Expérimentalement, on va chercher à remettre en évidence la nature et le rôle des enzymes, molécules produites par les êtres vivants.
Exemple de l’hydrolyse progressive de l’amidon
L’amidon est une molécule qui se trouve notamment dans l’alimentation (pâtes, pommes de terre, riz, pain). C’est une molécule que l’on est amené à digérer, c’est-à-dire à découper en petites molécules.
On part d’un tube à essai dans lequel on a mis de l’empois d’amidon (poudre pure d’amidon avec de l’eau).
On dit que la molécule d’amidon (ci-dessus) est une macromolécule car il s’agit d’un assemblage de très nombreuses molécules de glucose (beaucoup plus petites). Il y a des chaînes ramifiées de glucose, qui, mises bout à bout, composent l’amidon.
On fait agir différents réactifs sur le tube contenant l’empois d’amidon.
I. Réaction avec l’acide chlorhydrique
Dans un premier temps, on fait réagir de l’acide chlorhydrique HCl (pH = 2) avec la solution d’empois d’amidon. On va ensuite réaliser un test au lugol (ou eau iodée). Il permet de mettre en évidence, selon sa coloration, la présence ou l’absence d’amidon. Lorsque le lugol, jaune-orangé, prend une coloration bleu nuit : il y a présence d’amidon. A t = 0, si on ajoute du lugol à l’empois d’amidon, on obtient une coloration bleu nuit qui montre que la solution est riche en amidon.
Si on laisse agir l’HCl, au bout de 45 min environ selon la concentration en acide, on obtient une coloration qui va virer au jaune-orangé. Le lugol ne réagit plus avec l’amidon car il n’y a plus d’amidon dans la solution. On retrouve la coloration initiale du lugol. Il y a eu disparition, digestion, de l’amidon qui a été transformé en plusieurs dizaines de minutes en présence d’acide chlorhydrique.
Qu’est devenu cet amidon transformé ?
On peut réaliser un autre test avec un autre marqueur : la liqueur de Fehling. Elle permet de mettre en évidence des sucres réducteurs (des petites molécules glucidiques comme le glucose). Lorsque elle est en présence de sucres réducteurs, elle passe d’une couleur bleue à une couleur rouge. Si on fait un test à la liqueur de Fehling à t = 0, au début de la digestion par HCl, il n’y a pas de sucres réducteurs. Au bout des 45min, on observe un précipité rouge brique. On en conclut que l’amidon a été hydrolysé en présence d’acide (hydrolyse acide) sous forme de glucose. Il y a effectivement présence de sucres réducteurs et, par des tests plus poussés, on peut dire qu’il s’agit du glucose.
II. Réaction avec l’amylase salivaire
Dans un deuxième temps, on va réaliser une hydrolyse de l’amidon par une enzyme (protéine produite par les êtres vivants). On reprend la solution d’empois d’amidon de départ et on la met en présence d’amylase salivaire (molécule présente dans notre salive). On observe la même disparition de l’amidon par rapport à la première expérience sauf que :
- On se trouve à pH neutre.
- L’amylase peut agir à température corporelle : 37°C.
- La réaction dure 2 min.
On a donc une disparition de l’amidon très rapide, à pH et température compatibles avec la vie.

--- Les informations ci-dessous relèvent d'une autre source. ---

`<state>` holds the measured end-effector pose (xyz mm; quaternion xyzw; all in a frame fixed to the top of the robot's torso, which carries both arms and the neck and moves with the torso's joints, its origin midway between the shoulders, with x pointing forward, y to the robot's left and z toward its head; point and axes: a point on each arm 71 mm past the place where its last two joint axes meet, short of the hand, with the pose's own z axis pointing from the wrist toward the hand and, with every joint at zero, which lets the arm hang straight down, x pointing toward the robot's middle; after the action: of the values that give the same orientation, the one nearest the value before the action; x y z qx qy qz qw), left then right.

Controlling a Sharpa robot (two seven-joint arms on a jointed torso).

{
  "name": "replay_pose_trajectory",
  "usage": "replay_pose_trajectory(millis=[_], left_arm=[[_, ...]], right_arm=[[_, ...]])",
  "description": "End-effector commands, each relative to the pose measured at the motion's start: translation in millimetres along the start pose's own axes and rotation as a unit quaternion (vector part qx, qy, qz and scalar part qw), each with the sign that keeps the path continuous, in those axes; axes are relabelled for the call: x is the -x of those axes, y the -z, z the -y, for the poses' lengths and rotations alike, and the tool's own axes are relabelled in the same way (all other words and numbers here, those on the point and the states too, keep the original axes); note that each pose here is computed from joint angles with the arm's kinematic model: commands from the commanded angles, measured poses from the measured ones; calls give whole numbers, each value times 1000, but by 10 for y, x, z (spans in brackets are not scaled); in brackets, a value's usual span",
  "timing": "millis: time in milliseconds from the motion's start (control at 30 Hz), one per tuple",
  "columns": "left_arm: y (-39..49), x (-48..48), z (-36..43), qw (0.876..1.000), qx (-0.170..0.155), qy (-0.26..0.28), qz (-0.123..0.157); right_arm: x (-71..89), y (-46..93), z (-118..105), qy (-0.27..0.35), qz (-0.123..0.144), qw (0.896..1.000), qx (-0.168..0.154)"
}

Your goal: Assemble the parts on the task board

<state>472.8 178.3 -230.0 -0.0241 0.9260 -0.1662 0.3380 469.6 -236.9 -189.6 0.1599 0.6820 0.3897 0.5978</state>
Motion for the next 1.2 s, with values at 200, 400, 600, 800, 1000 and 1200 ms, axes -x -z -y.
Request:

Si on réalise le test à la liqueur de Fehling, au bout de 2 min, on est en présence de sucres réducteurs. Il y a bien eu une séparation des molécules constituants l’amidon, une hydrolyse et transformation en sucres réducteurs. Dans un autre test, on peut voir qu’il ne s’agit pas de glucose mais de maltose.
Le maltose est l’assemblage de deux molécules de glucose. Dans la digestion, l’amidon sera d’abord réduit en maltose puis le maltose en glucose, grâce à d’autres enzymes.
Au bilan, on a montré que les enzymes étaient des biocatalyseurs : des catalyseurs de réactions chimiques dans des conditions compatibles avec la vie.
III. Test du Biuret
Si on prend le tube de départ et qu’on y ajoute l’amylase salivaire et qu’on réalise le test du Biuret, on obtient une coloration violette stable qui signifie que l’on est en présence d’une molécule de nature protéique. Cette coloration persiste.
Cela permet de dire que les biocatalyseurs sont des protéines produites par l’organisme et qui vont permettre de faciliter certaines réactions chimiques.
Si on test l’effet de l’amylase salivaire sur un autre substrat (on remplace l’empois d’amidon par de la cellulose), les résultats seront négatifs : il n’y a pas d’hydrolyse de la cellulose par l’amylase. Cela permet de mettre en évidence la spécificité du substrat d’une enzyme. Une enzyme va pouvoir agir sur un substrat, une cible, et par un autre.